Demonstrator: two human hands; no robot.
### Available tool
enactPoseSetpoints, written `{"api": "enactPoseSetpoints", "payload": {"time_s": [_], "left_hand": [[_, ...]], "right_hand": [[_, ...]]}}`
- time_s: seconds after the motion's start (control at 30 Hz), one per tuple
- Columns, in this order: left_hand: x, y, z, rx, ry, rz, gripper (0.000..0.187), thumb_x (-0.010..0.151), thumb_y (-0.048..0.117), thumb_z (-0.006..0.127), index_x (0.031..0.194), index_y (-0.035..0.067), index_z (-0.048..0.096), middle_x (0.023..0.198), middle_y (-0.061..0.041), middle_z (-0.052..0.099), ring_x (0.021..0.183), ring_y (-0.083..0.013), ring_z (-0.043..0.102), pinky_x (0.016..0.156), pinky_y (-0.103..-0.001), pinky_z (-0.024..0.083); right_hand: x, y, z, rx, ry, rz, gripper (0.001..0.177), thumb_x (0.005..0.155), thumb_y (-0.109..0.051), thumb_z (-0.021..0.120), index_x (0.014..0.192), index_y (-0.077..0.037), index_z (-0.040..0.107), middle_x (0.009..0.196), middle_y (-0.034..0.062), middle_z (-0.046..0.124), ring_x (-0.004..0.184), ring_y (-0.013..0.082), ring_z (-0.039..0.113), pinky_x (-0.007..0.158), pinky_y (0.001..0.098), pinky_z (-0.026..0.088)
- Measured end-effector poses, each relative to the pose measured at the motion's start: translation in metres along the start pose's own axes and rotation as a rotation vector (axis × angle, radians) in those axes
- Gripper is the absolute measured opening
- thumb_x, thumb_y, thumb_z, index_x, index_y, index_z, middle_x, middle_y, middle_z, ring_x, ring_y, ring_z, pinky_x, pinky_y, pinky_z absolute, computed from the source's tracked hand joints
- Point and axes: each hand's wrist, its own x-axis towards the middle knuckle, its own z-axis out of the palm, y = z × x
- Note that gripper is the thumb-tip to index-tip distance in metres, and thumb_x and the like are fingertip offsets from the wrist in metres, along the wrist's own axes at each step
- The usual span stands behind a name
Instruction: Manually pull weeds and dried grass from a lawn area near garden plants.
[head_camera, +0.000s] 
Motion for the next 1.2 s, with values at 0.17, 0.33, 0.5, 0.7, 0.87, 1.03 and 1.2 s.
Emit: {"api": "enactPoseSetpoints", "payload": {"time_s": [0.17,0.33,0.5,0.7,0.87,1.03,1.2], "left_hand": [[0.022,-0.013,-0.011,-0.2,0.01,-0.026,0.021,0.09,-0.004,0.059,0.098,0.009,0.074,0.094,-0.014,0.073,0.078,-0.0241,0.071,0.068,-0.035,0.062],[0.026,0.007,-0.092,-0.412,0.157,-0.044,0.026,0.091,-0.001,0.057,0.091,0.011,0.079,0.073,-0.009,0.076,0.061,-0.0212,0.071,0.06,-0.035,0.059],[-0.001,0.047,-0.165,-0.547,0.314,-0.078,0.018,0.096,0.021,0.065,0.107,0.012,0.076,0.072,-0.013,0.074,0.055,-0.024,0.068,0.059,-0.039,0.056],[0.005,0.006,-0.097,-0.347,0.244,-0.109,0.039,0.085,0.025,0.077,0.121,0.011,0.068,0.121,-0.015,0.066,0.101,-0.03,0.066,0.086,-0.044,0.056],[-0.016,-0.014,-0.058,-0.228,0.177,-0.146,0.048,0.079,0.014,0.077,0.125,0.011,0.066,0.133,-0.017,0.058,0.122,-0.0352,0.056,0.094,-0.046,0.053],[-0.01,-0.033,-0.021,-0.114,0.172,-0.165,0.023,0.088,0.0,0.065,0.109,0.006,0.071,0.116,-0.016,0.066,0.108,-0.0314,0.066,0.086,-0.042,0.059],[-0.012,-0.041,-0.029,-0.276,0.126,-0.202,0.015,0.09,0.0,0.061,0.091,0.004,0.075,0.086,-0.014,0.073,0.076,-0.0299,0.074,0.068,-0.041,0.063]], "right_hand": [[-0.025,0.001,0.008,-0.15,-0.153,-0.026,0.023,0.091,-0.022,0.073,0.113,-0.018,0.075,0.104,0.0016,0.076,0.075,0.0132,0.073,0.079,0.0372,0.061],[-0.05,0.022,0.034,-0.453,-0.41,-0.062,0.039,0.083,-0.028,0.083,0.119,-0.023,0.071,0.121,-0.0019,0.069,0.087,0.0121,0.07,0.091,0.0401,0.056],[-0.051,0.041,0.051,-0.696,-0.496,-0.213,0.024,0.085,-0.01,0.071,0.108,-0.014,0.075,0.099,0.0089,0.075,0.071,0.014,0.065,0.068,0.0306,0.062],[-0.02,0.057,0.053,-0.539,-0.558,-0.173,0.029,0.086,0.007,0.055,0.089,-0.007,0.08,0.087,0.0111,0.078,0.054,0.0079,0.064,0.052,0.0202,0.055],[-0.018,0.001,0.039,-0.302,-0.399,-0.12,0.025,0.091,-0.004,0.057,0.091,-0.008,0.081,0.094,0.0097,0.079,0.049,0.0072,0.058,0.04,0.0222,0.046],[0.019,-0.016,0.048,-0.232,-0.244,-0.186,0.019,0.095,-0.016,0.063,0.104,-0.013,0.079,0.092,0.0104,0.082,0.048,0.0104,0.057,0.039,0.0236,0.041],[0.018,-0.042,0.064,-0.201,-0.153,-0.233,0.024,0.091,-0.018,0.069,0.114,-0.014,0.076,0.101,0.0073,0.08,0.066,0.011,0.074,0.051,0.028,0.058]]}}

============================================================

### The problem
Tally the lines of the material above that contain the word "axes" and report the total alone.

### Result for this task
3